Konsep untuk mencapai suatu tingkat serendah mungkin
merupakan hal mendasar yang perlu dikendalikan, tidak hanya untuk radiasi tetapi juga
untuk semua hal yang membahayakan lingkungan. Mengingat bahwa tidak mungkin menghilangkan
paparan radiasi secara keseluruhan, maka paparan radiasi diusahakan pada tingkat yang
optimal sesuai dengan kebutuhan dan manfaat dari sisi kemanusiaan.

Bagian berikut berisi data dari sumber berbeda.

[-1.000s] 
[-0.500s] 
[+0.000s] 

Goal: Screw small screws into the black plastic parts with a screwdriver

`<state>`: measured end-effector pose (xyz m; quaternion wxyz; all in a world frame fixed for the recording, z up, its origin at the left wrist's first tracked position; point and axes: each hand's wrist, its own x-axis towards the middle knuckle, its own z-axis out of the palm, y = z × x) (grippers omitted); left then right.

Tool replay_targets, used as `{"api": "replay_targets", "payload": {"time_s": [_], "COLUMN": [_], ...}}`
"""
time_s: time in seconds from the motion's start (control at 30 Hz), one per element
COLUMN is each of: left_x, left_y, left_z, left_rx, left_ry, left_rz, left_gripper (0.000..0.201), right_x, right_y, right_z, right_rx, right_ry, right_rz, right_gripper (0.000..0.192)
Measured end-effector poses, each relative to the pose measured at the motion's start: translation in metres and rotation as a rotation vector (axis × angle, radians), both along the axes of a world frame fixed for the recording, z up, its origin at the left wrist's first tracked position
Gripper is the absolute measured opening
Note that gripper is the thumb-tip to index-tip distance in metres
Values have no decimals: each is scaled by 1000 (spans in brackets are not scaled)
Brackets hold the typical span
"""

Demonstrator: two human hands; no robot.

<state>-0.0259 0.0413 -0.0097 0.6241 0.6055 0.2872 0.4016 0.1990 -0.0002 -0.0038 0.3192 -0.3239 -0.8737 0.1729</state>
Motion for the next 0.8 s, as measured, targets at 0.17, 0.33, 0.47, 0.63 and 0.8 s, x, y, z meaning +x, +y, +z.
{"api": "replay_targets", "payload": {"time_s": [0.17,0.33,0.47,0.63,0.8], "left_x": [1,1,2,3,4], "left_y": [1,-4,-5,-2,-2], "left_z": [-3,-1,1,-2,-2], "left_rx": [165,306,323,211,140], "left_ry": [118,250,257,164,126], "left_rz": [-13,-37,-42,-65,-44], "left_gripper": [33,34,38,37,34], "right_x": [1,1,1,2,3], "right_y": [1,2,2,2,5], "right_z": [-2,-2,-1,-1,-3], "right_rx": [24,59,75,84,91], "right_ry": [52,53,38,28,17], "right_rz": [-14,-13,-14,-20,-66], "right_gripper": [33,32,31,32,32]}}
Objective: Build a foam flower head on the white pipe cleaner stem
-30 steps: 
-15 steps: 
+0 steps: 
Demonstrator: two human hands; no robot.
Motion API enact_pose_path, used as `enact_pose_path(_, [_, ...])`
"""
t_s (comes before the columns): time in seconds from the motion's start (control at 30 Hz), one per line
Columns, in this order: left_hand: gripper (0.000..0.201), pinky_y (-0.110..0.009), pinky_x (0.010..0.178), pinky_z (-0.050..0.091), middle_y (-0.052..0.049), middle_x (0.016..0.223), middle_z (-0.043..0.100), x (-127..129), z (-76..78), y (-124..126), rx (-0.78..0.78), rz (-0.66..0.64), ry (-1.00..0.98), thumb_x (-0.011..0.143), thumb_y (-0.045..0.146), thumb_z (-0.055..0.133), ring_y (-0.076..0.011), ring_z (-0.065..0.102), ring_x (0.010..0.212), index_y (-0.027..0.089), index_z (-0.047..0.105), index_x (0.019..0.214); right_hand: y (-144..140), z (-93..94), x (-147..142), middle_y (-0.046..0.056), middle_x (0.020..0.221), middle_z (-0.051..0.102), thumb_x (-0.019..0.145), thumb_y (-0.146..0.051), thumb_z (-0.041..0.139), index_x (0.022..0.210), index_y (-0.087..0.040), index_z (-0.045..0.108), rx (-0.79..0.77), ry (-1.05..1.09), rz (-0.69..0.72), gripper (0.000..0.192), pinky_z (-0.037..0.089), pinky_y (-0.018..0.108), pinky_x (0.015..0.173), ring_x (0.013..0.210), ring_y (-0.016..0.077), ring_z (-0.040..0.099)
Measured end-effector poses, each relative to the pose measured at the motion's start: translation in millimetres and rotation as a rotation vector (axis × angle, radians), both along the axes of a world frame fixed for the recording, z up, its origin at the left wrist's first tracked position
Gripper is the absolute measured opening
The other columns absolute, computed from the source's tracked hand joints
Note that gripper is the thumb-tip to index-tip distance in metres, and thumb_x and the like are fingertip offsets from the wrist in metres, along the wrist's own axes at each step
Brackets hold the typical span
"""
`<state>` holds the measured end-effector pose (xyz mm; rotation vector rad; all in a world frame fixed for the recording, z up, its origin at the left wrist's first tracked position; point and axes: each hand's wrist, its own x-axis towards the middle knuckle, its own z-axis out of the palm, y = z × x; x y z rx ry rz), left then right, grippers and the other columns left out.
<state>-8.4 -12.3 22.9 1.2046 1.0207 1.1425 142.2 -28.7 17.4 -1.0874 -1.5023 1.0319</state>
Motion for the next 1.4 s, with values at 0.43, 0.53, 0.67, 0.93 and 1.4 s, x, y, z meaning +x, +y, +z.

Menurut Bapeten, nilai batas dosis dalam satu
tahun untuk pekerja radiasi
adalah 50 mSv (5 rem), sedang untuk masyarakat umum adalah 5 mSv (500 mrem). Menurut
laporan penelitian UNSCEAR, secara rata-rata setiap orang menerima dosis 2,8 mSv
(280 mrem) per tahun, berarti seseorang hanya akan menerima sekitar setengah dari
nilai batas dosis untuk masyarakat umum.
Ada dua catatan yang berkaitan dengan nilai batas dosis ini. Pertama,
adanya anggapan bahwa nilai batas ini menyatakan garis yang tegas antara aman dan tidak
aman. Hal ini tidak seluruhnya benar. Nilai batas ini hanya menyatakan batas dosis radiasi
yang dapat diterima oleh pekerja atau masyarakat, sejauh pengetahuan yang ada hingga saat
ini. Yang lebih penting dari pemakaian nilai batas ini adalah diterapkannya prinsip ALARA
pada setiap pemanfaatan radiasi. Kedua, adanya perbedaan nilai batas dosis untuk pekerja
radiasi dan masyarakat umum. Nilai batas ini berbeda karena pekerja radiasi dianggap dapat
menerima risiko yang lebih besar (dengan kata lain, menerima keuntungan yang lebih besar)
daripada masyarakat umum, antara lain karena pekerja radiasi mendapat pengawasan dosis
radiasi dan kesehatan secara berkala.